B2. «J’ai participé à plusieurs rencontres et je vais pas dire qu’il y a des moments on a la larme à l’œil mais c’est un petit peu ça, il tire sur la corde sensible et y a des gens que ça émeut les mineurs ; tout le monde s’imagine que c’est son enfant. Mais est ce que c’est juste d’être plus sensible à cette question là qu’à la question plus générale des migrants ou des mamans avec enfants qui sont dans la rue ? »

B2. « Toutes ces petites associations qui travaillent avec des migrants, on a envie de rencontrer notre migrant, et c’est vraiment ça, on va le bichonner, on va bichonner les quelques-uns mais on ne s’inscrit pas dans une action collective qui pourrait avoir un sens.

En gros quand ils ont des choses à demander, ils les demandent mais ce n‘est pas ce que j’appelle un travail d’ensemble. »

B2. « Je regrette que sur cette question de l’accueil des mineurs, on ne fasse que répondre sur de l’urgence et donc solliciter des paroisses ; alors que ce serait intéressant de se regrouper et de se dire, bon ben voilà, les paroisses qui font quelque chose, le Secours Catholique, le responsable de la situation, de dire bah cette situation qu’est ce qu’on en fait quoi ! A mon avis la question elle est politique, au sens noble du terme. »

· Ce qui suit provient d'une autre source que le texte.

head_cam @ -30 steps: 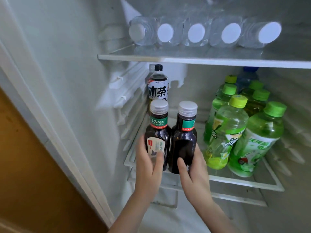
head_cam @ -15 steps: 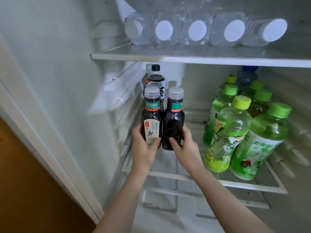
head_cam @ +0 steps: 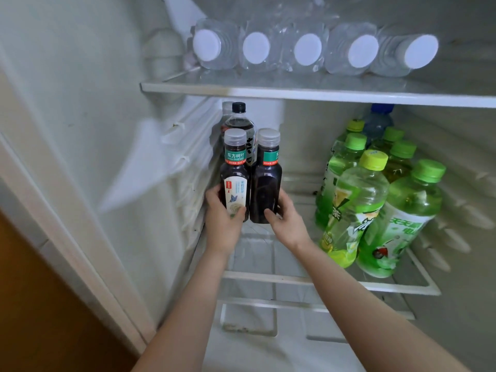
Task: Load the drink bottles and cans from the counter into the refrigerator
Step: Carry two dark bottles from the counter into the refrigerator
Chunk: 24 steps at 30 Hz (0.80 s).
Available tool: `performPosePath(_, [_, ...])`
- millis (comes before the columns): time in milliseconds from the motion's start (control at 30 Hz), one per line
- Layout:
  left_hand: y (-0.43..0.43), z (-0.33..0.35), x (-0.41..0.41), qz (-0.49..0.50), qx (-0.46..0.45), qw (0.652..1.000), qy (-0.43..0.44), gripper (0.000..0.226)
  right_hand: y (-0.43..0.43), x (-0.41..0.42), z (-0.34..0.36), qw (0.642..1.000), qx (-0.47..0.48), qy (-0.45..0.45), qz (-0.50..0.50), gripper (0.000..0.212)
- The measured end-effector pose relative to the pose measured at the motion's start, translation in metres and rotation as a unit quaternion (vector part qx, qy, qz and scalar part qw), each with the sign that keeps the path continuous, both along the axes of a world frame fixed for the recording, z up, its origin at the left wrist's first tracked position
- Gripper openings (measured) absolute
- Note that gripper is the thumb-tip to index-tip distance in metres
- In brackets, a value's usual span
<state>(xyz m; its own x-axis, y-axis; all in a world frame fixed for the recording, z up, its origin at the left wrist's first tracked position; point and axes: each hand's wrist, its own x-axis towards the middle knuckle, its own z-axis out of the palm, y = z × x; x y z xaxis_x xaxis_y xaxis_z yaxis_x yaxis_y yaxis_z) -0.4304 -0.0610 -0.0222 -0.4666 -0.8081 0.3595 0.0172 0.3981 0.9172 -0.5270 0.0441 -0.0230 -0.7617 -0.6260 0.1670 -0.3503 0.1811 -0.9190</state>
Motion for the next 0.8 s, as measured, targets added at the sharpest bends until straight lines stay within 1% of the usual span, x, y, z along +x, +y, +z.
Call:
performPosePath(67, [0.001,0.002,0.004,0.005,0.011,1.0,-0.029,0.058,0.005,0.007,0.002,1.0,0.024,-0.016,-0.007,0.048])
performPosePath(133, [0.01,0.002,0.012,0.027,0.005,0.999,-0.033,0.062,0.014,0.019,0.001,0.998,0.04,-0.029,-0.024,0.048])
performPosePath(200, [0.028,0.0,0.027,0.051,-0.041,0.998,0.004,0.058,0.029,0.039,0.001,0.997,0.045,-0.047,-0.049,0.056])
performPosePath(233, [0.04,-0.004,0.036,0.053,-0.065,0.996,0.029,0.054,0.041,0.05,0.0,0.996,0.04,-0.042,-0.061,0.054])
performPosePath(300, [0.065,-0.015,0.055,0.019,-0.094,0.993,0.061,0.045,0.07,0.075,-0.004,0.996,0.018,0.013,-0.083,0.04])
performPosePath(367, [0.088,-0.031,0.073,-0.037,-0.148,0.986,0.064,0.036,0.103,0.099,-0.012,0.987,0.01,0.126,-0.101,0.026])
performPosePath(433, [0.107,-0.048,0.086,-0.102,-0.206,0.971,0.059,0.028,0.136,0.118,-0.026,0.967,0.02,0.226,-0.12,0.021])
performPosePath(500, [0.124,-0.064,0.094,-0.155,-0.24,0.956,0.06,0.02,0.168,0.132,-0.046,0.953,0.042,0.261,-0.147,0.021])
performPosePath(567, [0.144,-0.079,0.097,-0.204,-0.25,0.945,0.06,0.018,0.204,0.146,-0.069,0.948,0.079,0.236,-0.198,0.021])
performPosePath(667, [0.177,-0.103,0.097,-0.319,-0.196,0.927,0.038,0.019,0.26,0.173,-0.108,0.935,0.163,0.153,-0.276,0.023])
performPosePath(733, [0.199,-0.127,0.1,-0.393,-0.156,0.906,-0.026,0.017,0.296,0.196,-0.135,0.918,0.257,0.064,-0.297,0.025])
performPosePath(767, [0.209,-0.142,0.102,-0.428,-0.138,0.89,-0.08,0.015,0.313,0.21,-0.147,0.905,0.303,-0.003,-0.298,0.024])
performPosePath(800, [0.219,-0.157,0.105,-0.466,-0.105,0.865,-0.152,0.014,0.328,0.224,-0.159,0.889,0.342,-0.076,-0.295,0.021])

Quelques personnes rencontrées font aussi état des méfiances existantes vis-à-vis du domaine religieux : un éducateur ne s’est pas mis en lien avec les associations chrétiennes, ayant un a

priori de possible prosélytisme de ces dernières et des groupes chrétiens manifestent aussi des

craintes à accueillir des personnes musulmanes. Ces inquiétudes religieuses sont par ailleurs balayées par d’autres personnes qui se reconnaissent d’abord des valeurs humaines communes.

P3. « S’il y a un truc trop religieux derrière, j’ai toujours une petite inquiétude… »

P4. « Je trouve ça génial que des riverains travaillent avec l’Église, alors qu’ils n’ont pas du tout la même religion ! Les gamins sont la plupart musulmans, je trouve ça beau, personne dans tout le tissu local ne s’est jamais marché dessus, personne ne s’est jamais engueulé depuis des années, je trouve ça beau ! »

Malgré les bienfaits soulignés en premier lieu de la mise en réseau des organisations, les personnes rencontrées évoquent aussi des limites et des désaccords sur les façons de travailler d’une autre organisation ou d’un groupe de personnes : certaines revendications ne sont par exemple pas admises par tous ou ne peuvent pas être défendues publiquement par tous, en particulier pour les professionnels, ou encore l’absence de positionnement politique clair et de réflexion sur le long terme est critiquée. Cependant, trois organisations ont développé des initiatives de mise à l’abri et ont mutualisé leurs pratiques à ce sujet.